University of Turku (FINLAND)
About this paper:
Appears in: EDULEARN16 Proceedings
Publication year: 2016
Pages: 1555-1562
ISBN: 978-84-608-8860-4
ISSN: 2340-1117
doi: 10.21125/edulearn.2016.1308
Conference name: 8th International Conference on Education and New Learning Technologies
Dates: 4-6 July, 2016
Location: Barcelona, Spain
Programming courses are an important part of computer engineering, science, and IT curricula. It is widely accepted that computer programming is difficult to learn for novice students. Moreover, programming requires students to have analytic skills to generate solutions for a given problem. There has been much research done on measuring the quality of student code and student programming ability to overcome difficulties in learning programming. However the mixture of such results varies from one academic environment to another due to different cohorts of students, cultural settings, and the education systems. Moreover, relatively few studies have yet examined how a student arrives at a solution on complex assignment or how students’ programming process differed from experts on a given programming assignment. Thus, this study is set to discover differences in the process of composing a solution to a simple problem between professional and novice programmers.

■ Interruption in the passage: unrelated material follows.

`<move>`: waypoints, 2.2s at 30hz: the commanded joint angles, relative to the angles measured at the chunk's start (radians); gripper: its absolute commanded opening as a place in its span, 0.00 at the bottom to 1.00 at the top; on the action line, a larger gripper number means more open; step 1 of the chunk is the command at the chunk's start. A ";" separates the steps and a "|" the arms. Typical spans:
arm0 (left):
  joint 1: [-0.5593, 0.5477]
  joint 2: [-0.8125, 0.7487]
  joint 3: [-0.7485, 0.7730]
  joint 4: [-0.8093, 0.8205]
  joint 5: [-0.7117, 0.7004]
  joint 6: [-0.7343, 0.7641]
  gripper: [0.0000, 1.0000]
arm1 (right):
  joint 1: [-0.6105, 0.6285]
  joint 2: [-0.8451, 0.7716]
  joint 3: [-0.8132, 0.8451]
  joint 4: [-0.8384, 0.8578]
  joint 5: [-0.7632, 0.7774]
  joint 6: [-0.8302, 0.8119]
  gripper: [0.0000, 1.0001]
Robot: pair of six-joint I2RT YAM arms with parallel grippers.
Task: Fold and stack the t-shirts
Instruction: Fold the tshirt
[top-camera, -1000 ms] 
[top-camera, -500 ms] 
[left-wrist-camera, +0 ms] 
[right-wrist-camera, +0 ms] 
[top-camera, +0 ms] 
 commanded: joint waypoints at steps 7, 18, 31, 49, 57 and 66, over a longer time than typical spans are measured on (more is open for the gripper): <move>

To identify the differences, we utilized the ViLLE learning environment on an introductory programming course to collect data that includes complete programming solutions and a number of submissions to a “Robot exercise”. To mitigate issues with student plagiarism, students received their coding exercise from a predefined pool, where each exercise had a similar complexity and a common goal. This study analyzed submissions from 197 students and 3 experts. Submissions which could not be compiled or whose execution never finished (e.g. infinite loops) were not included in the study. We used both quantitative and qualitative analysis techniques to examine and compare the static quality of the code solution between students and experts.

The analysis protocols of this study are partly derived from the ISO/IEC 9216 quality framework to analyze the static quality of source code. In quantitative analysis we found that both the experts and novice programming students used similar programming features. However, less than 7% of students only used a brute force algorithm, whereas the rest behaved similarly to the experts to solve the problem. Where the students and experts differed was found to be in the process of composing the solution. Notably, it was found that experts were very efficient in abstracting the sub problems in order to generate a solution to a given task. The students struggled to identify the core of the problem from its description. Regardless, there were not many differences between the static quality of programming solutions produced by students and experts. The differences were found in how experts and students apply reusability and portability techniques such as defining methods to develop coding solutions.